Mother’s Day… I don’t deserve

This week I wrestled with grief.  Especially Tuesday, May 8th, a day that marked exactly 172 weeks (or 29 months) since Enoch was born.  The 8th coming on a Tuesday and in the same week of Mother’s Day was especially hard.  I canceled all my meetings, laid in bed and did very little besides eating my feelings.  

I’m hiding away on this Mother’s day, my third since he was born and 4th since finding out I was pregnant.  I needed a vacation. Plus it’s Tim and I’s 18th anniversary.  So we are away, and I’m reflecting on this day that celebrates being a mom.  

Believe me when I say there is still plenty of eating my feelings and a heavy heart as being a mom looks different than I anticipated.  Especially today as I am remembering how it was exactly three years ago when Tim and I just found out we were pregnant and were picking names for this little baby to come.  We decided on the name Trinity if it were a girl, and the boys name was still up for debate, despite Tim’s vote being “Tim Beck Two.”  

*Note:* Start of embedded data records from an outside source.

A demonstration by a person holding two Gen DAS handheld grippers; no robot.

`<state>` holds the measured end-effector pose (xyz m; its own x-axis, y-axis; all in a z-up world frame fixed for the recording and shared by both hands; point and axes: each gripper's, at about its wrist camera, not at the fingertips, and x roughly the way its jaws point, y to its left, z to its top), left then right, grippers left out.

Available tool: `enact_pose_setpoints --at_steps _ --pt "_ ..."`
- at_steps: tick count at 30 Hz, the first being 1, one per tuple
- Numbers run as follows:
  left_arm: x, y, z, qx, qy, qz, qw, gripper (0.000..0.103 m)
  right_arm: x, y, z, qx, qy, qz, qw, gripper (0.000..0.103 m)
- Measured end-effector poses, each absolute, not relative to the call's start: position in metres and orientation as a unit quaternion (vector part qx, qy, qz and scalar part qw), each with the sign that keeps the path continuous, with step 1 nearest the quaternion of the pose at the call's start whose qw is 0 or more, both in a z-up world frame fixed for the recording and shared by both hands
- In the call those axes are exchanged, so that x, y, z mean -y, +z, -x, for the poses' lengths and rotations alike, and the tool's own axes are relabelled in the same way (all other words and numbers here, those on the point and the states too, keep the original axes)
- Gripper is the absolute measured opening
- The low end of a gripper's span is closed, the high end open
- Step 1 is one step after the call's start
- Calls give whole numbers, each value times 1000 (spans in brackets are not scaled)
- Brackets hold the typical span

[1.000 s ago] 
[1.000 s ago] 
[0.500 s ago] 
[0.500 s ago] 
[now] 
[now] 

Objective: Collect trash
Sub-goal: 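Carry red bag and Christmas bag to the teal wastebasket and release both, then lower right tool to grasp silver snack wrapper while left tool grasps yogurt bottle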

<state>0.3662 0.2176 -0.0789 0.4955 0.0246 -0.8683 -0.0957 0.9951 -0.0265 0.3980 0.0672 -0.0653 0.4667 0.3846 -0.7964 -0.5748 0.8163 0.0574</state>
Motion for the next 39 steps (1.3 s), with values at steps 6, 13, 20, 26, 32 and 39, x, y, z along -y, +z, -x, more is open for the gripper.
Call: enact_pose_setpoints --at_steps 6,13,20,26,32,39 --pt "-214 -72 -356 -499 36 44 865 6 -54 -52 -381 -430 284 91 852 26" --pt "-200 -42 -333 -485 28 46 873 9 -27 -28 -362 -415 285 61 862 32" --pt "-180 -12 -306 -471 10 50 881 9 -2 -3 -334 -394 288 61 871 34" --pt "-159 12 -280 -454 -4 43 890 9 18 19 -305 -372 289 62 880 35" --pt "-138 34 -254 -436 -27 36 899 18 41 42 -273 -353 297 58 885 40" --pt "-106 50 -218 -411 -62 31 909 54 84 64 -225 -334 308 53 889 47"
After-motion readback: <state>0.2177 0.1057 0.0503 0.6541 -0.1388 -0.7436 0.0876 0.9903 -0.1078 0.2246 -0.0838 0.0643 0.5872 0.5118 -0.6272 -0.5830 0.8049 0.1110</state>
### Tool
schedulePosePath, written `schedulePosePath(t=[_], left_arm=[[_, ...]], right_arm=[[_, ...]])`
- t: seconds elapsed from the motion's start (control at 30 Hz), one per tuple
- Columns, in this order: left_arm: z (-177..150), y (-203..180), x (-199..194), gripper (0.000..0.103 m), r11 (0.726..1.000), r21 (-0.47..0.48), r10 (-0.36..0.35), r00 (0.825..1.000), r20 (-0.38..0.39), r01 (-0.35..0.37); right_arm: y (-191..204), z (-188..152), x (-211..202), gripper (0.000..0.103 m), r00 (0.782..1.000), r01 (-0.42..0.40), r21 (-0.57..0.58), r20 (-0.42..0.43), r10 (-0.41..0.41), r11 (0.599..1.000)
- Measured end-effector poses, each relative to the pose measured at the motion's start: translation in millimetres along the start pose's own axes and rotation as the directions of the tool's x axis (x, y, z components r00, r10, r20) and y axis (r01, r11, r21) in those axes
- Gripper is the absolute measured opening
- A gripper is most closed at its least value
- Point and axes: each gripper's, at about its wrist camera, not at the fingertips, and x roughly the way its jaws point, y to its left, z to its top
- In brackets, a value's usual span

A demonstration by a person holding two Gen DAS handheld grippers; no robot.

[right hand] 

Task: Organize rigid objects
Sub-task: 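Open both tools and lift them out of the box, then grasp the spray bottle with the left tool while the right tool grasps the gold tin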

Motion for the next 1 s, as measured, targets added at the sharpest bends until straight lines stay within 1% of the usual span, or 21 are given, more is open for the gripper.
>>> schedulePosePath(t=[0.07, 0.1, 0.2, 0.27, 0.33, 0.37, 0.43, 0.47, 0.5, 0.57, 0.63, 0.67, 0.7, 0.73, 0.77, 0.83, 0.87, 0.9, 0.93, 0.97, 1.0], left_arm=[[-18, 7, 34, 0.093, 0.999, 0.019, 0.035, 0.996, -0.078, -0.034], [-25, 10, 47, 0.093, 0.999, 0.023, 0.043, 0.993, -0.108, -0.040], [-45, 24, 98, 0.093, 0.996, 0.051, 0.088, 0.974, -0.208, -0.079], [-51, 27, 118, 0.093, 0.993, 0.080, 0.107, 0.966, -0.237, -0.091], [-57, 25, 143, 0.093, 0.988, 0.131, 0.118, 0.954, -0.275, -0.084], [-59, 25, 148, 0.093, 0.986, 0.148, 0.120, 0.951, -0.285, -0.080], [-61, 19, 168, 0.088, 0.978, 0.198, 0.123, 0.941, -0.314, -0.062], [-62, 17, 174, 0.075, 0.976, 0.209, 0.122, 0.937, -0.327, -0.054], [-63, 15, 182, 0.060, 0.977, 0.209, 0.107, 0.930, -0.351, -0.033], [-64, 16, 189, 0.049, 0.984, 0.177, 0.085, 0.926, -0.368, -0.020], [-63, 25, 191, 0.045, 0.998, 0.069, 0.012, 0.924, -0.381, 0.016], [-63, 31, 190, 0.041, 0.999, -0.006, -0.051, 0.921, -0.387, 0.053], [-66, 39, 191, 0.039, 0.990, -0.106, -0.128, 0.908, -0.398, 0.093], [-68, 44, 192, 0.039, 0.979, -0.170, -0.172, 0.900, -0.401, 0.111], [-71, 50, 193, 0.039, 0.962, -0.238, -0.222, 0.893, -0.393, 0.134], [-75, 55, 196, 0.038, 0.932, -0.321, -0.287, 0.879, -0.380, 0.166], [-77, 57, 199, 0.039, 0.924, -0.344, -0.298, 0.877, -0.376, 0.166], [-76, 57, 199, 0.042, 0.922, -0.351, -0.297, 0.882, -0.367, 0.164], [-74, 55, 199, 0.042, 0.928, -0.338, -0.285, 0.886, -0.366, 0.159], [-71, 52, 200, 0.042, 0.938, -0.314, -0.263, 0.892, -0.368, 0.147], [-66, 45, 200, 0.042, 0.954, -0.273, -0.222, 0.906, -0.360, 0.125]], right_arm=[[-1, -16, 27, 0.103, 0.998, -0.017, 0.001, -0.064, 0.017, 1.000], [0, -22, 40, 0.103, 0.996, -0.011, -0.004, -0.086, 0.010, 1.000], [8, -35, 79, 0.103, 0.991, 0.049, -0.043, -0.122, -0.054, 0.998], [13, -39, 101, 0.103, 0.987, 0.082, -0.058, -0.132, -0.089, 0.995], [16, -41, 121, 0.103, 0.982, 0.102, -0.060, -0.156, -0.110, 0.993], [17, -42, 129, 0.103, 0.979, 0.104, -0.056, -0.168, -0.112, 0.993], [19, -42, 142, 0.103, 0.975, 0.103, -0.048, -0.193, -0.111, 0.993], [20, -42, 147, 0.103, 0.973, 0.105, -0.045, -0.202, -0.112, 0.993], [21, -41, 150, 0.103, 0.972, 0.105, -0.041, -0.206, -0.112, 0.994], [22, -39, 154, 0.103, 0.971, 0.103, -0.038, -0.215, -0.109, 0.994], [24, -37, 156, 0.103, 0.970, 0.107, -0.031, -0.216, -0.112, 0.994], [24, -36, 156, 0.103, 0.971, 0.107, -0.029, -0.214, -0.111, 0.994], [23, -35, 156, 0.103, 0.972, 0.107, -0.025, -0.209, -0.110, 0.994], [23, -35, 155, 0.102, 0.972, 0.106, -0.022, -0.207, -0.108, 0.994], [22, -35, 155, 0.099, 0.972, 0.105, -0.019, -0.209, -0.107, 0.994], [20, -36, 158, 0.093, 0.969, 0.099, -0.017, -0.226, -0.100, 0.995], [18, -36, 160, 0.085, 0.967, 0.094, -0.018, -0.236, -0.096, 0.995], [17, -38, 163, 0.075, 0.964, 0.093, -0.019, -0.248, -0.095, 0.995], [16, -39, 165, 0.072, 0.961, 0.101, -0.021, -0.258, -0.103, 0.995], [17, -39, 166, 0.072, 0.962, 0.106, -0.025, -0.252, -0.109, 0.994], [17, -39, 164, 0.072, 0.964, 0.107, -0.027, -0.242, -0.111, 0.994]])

Today I’ve gone through a lot of emotions and a lot of heaviness, but I have also tried to realize the gifts in it all too.   I have learned that at times I want to sit and say things like “I deserve.”  “I deserve to be a mom.” “I deserve to have a 2 year old.”  “I deserve to have a good Mother’s Day.”  Amongst others.  

Sometimes I forget to say “I don’t deserve…”

I got a text from my friend Jenna who reminded me of the impact Enoch had on so many people’s lives.   I have gotten countless texts and messages over the years from people who’s lives were impacted by my son, who never even breathed a breath on Earth.  I prayed so much, every night in fact, while pregnant that God would use his life for God’s glory, and he did!  I remember after he was born thinking he’s had a larger impact in Akron for Jesus that I had in 15 years.  I didn’t deserve a son with such impact. God didn’t owe me that.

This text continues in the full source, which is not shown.